Philippe Ledent

Inflation : le sommet de la vague en vue?

Philippe Ledent Senior economist chez ING Belgique, chargé de cours à l'UCLouvain.

En passant de 9,1% en juin à 8,5% en juillet, l’inflation américaine a positivement surpris les marchés financiers en montrant, plus que prévu, des signes de ralentissement.

Ce ralentissement est lié à plusieurs phénomènes: certains prix, comme les tarifs aériens, l’habillement, l’éducation ou les tarifs de communication, ont effectivement baissé. Les prix des carburants ont également joué un rôle important car ils étaient clairement orientés à la baisse.

Il est fort probable que la lente décrue de l’inflation américaine se poursuive dans les prochains mois. Certes, certains prix vont continuer d’augmenter car les salaires sont toujours à la hausse. Et comme les entreprises font face à une demande toujours solide, elles n’hésitent pas à reporter les hausses sur leurs prix de vente. Mais les évolutions récentes montrent que ces hausses se font moins pressantes. Par ailleurs, elles vont être plus que compensées par la poursuite de la baisse des prix des carburants mais aussi par le fait que les prix des logements (locations et achats) ralentissent. Il faut en effet se souvenir que ce prix des logements occupe une place importante dans l’indice des prix américain. Pour les loyers, c’est assez naturel (car il s’agit d’une vraie dépense de consommation). Mais l’indice américain tient aussi compte du prix d’achat des habitations, ce qui ne se fait pas encore en Europe. Or, les fortes hausses de taux ces derniers mois ont refroidi quelque peu le marché du logement américain.

Alors que la situation s’éclaircit aux Etats-Unis en matière d’inflation, l’équation reste très complexe en zone euro.

Pour être complet, il faut ajouter un élément très important: l’inflation ne reflète pas le “niveau” des prix mais la hausse de celui-ci sur un an. Dès lors, pour peu que les prix continuent d’augmenter, mais moins rapidement que par le passé, cela suffit à faire baisser l’inflation. On appelle cela “l’effet de base”. Et on se souviendra que c’est en deuxième partie d’année 2021 que les prix ont commencé à grimper. Un an plus tard, le fait qu’ils augmentent moins vite jouera en faveur d’une baisse de l’inflation.

Ce dernier élément plaide également pour un ralentissement de l’inflation dans la zone euro.

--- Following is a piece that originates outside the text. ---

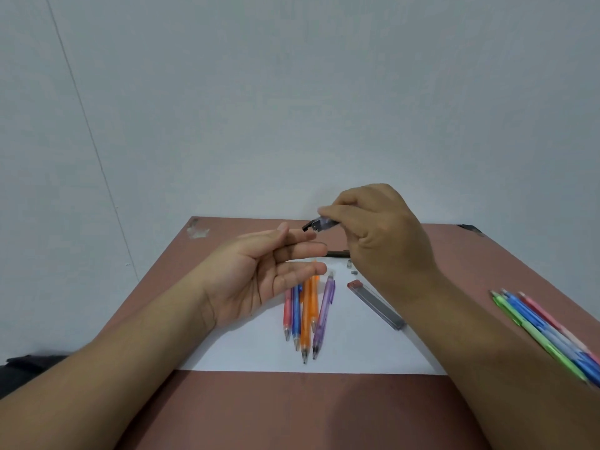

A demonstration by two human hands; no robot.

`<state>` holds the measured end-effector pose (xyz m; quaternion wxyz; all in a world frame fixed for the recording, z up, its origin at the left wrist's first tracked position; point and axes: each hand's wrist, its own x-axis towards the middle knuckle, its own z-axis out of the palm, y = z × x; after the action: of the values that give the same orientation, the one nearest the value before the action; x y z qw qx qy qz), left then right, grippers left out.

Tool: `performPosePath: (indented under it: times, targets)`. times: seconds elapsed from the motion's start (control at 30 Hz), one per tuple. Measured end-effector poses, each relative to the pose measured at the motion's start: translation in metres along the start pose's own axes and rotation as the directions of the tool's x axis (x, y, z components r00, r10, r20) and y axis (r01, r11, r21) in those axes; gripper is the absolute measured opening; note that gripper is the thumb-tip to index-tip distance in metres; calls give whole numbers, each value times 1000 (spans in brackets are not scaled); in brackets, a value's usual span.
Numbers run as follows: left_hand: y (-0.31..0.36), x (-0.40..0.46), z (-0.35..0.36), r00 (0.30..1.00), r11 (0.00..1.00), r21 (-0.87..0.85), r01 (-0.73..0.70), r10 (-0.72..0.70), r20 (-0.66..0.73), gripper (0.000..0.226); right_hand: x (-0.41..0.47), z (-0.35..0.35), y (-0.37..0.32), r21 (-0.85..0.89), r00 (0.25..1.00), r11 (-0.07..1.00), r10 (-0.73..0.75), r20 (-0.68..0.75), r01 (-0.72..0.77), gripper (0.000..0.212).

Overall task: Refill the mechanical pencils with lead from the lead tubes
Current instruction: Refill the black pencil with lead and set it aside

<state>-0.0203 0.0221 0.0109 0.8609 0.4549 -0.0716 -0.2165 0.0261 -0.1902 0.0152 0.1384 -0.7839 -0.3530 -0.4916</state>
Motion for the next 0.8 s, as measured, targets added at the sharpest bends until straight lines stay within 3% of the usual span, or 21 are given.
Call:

La plupart des prix des matières premières s’étaient emballés à partir de mi-2021 et se sont à présent stabilisés. Certains sont même déjà revenus à des niveaux “normaux”. Cela devrait mécaniquement soulager l’inflation. Mais il reste la question du gaz, qui sera LA variable à suivre dans les prochains mois. Son prix est actuellement extrêmement élevé en raison des craintes d’une fermeture du robinet russe. Si cela se produit, la zone euro ne sera pas à l’abri de nouvelles envolées, mais surtout d’une pénurie pure et simple, ce qui par ricochet pourrait provoquer des hausses de prix d’autres biens et services. Mais à l’inverse, les difficultés économiques engendrées par un manque d’énergie (moindres revenus, pertes d’emplois, etc.) réduiront la capacité des entreprises à reporter les hausses de coûts sur leurs prix de ventes, ce qui ralentirait l’inflation.

En conclusion, alors que la situation s’éclaircit aux Etats-Unis en matière d’inflation, l’équation reste très complexe en zone euro: d’un côté, une situation géopolitique tendue et une dépendance extrême aux importations d’énergie. De l’autre, un effet de base plaidant pour une baisse de l’inflation, mais surtout un ralentissement économique limitant la capacité d’augmenter les prix. Personnellement, j’en conclus que la balance penchera en faveur de ces derniers éléments et que l’inflation refluera lentement à partir de septembre. Mais cette conclusion est tributaire de nombreuses hypothèses, notamment sur le développement de la guerre en Ukraine. Or l’incertitude y reste immense.